#### TASK BRIEF
The entries are to be reproduced verbatim, and their pictures left out.

#### SOURCE MATERIAL

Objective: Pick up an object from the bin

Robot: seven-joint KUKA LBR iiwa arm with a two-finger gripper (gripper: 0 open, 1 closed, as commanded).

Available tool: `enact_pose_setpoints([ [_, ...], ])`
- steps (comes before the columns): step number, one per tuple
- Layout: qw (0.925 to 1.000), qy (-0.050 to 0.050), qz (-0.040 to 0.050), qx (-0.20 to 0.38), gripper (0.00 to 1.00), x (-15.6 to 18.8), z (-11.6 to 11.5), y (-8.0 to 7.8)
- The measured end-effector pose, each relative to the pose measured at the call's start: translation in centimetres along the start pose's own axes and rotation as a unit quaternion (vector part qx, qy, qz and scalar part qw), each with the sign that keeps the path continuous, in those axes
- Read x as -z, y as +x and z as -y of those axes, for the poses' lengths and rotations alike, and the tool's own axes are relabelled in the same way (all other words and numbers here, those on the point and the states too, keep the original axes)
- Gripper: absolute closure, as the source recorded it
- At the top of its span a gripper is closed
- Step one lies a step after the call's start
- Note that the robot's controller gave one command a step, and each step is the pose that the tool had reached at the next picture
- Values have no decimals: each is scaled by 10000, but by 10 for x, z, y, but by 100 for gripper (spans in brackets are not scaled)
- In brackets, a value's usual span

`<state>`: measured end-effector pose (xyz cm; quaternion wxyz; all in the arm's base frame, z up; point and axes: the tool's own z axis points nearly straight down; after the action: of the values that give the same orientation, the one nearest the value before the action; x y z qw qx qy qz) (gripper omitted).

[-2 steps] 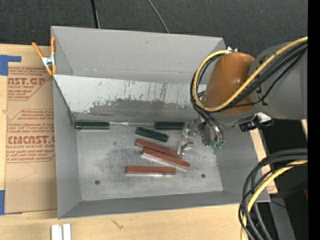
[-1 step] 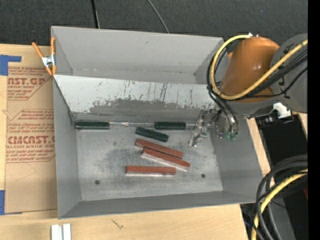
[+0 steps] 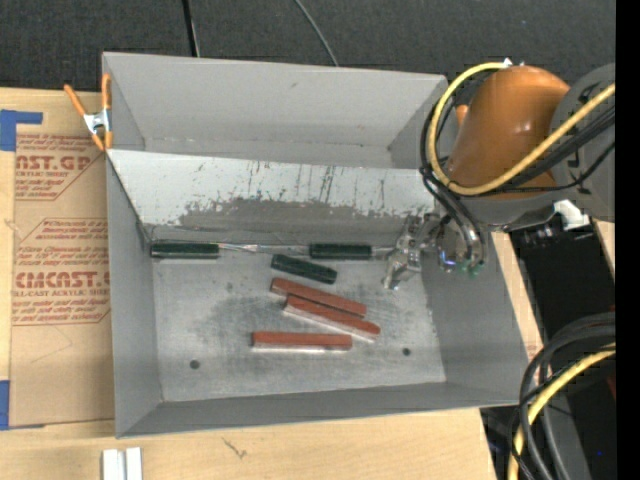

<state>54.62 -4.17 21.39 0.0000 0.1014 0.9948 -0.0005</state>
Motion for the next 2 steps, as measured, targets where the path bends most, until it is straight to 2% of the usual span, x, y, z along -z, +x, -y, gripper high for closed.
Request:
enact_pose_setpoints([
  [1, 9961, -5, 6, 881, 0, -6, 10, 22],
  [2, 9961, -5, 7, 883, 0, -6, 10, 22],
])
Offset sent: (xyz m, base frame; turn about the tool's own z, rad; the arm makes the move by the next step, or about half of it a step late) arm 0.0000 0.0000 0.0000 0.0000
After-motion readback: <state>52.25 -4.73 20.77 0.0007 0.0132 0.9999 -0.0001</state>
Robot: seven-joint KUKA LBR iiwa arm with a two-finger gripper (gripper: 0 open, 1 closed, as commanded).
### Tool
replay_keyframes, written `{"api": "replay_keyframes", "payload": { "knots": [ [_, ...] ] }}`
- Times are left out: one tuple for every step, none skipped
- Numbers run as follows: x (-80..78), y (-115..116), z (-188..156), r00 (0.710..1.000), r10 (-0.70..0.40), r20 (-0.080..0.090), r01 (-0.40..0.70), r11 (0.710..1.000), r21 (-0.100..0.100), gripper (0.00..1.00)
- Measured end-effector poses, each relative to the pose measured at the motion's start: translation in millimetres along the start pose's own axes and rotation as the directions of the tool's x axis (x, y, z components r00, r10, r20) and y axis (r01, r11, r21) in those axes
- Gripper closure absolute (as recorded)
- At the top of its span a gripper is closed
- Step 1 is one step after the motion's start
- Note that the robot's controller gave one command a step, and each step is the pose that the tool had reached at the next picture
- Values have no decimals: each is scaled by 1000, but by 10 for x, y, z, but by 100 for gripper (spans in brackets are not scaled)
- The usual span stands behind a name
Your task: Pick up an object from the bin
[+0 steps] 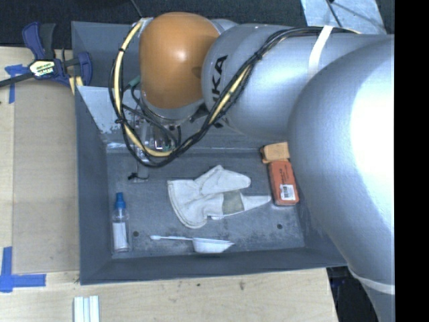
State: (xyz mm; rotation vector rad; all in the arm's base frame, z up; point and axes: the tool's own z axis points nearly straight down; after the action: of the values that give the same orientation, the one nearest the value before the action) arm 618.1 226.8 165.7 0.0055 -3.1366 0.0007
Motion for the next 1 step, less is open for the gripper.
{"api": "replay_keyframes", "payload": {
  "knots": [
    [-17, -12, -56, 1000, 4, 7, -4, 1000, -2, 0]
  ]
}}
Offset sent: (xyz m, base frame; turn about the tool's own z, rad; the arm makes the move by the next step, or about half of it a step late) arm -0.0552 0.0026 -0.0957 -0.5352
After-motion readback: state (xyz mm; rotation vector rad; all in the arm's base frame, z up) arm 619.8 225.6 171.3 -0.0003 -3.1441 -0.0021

#### RESPONSE
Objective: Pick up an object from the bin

Robot: seven-joint KUKA LBR iiwa arm with a two-finger gripper (gripper: 0 open, 1 closed, as commanded).

Available tool: `enact_pose_setpoints([ [_, ...], ])`
- steps (comes before the columns): step number, one per tuple
- Layout: qw (0.925 to 1.000), qy (-0.050 to 0.050), qz (-0.040 to 0.050), qx (-0.20 to 0.38), gripper (0.00 to 1.00), x (-15.6 to 18.8), z (-11.6 to 11.5), y (-8.0 to 7.8)
- The measured end-effector pose, each relative to the pose measured at the call's start: translation in centimetres along the start pose's own axes and rotation as a unit quaternion (vector part qx, qy, qz and scalar part qw), each with the sign that keeps the path continuous, in those axes
- Read x as -z, y as +x and z as -y of those axes, for the poses' lengths and rotations alike, and the tool's own axes are relabelled in the same way (all other words and numbers here, those on the point and the states too, keep the original axes)
- Gripper: absolute closure, as the source recorded it
- At the top of its span a gripper is closed
- Step one lies a step after the call's start
- Note that the robot's controller gave one command a step, and each step is the pose that the tool had reached at the next picture
- Values have no decimals: each is scaled by 10000, but by 10 for x, z, y, but by 100 for gripper (spans in brackets are not scaled)
- In brackets, a value's usual span

`<state>`: measured end-effector pose (xyz cm; quaternion wxyz; all in the arm's base frame, z up; point and axes: the tool's own z axis points nearly straight down; after the action: of the values that give the same orientation, the one nearest the value before the action; x y z qw qx qy qz) (gripper omitted).

[-2 steps] 
[-1 step] 
[+0 steps] 

<state>54.62 -4.17 21.39 0.0000 0.1014 0.9948 -0.0005</state>
Motion for the next 2 steps, as measured, targets where the path bends most, until it is straight to 2% of the usual span, x, y, z along -z, +x, -y, gripper high for closed.
Request:
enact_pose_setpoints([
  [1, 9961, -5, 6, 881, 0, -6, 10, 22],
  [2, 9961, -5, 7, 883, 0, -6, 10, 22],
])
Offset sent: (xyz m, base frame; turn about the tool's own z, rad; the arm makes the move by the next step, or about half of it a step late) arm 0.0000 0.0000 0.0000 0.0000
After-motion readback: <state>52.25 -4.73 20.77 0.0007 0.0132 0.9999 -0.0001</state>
Robot: seven-joint KUKA LBR iiwa arm with a two-finger gripper (gripper: 0 open, 1 closed, as commanded).
### Tool
replay_keyframes, written `{"api": "replay_keyframes", "payload": { "knots": [ [_, ...] ] }}`
- Times are left out: one tuple for every step, none skipped
- Numbers run as follows: x (-80..78), y (-115..116), z (-188..156), r00 (0.710..1.000), r10 (-0.70..0.40), r20 (-0.080..0.090), r01 (-0.40..0.70), r11 (0.710..1.000), r21 (-0.100..0.100), gripper (0.00..1.00)
- Measured end-effector poses, each relative to the pose measured at the motion's start: translation in millimetres along the start pose's own axes and rotation as the directions of the tool's x axis (x, y, z components r00, r10, r20) and y axis (r01, r11, r21) in those axes
- Gripper closure absolute (as recorded)
- At the top of its span a gripper is closed
- Step 1 is one step after the motion's start
- Note that the robot's controller gave one command a step, and each step is the pose that the tool had reached at the next picture
- Values have no decimals: each is scaled by 1000, but by 10 for x, y, z, but by 100 for gripper (spans in brackets are not scaled)
- The usual span stands behind a name
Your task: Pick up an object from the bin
[+0 steps] 
State: (xyz mm; rotation vector rad; all in the arm's base frame, z up; point and axes: the tool's own z axis points nearly straight down; after the action: of the values that give the same orientation, the one nearest the value before the action) arm 618.1 226.8 165.7 0.0055 -3.1366 0.0007
Motion for the next 1 step, less is open for the gripper.
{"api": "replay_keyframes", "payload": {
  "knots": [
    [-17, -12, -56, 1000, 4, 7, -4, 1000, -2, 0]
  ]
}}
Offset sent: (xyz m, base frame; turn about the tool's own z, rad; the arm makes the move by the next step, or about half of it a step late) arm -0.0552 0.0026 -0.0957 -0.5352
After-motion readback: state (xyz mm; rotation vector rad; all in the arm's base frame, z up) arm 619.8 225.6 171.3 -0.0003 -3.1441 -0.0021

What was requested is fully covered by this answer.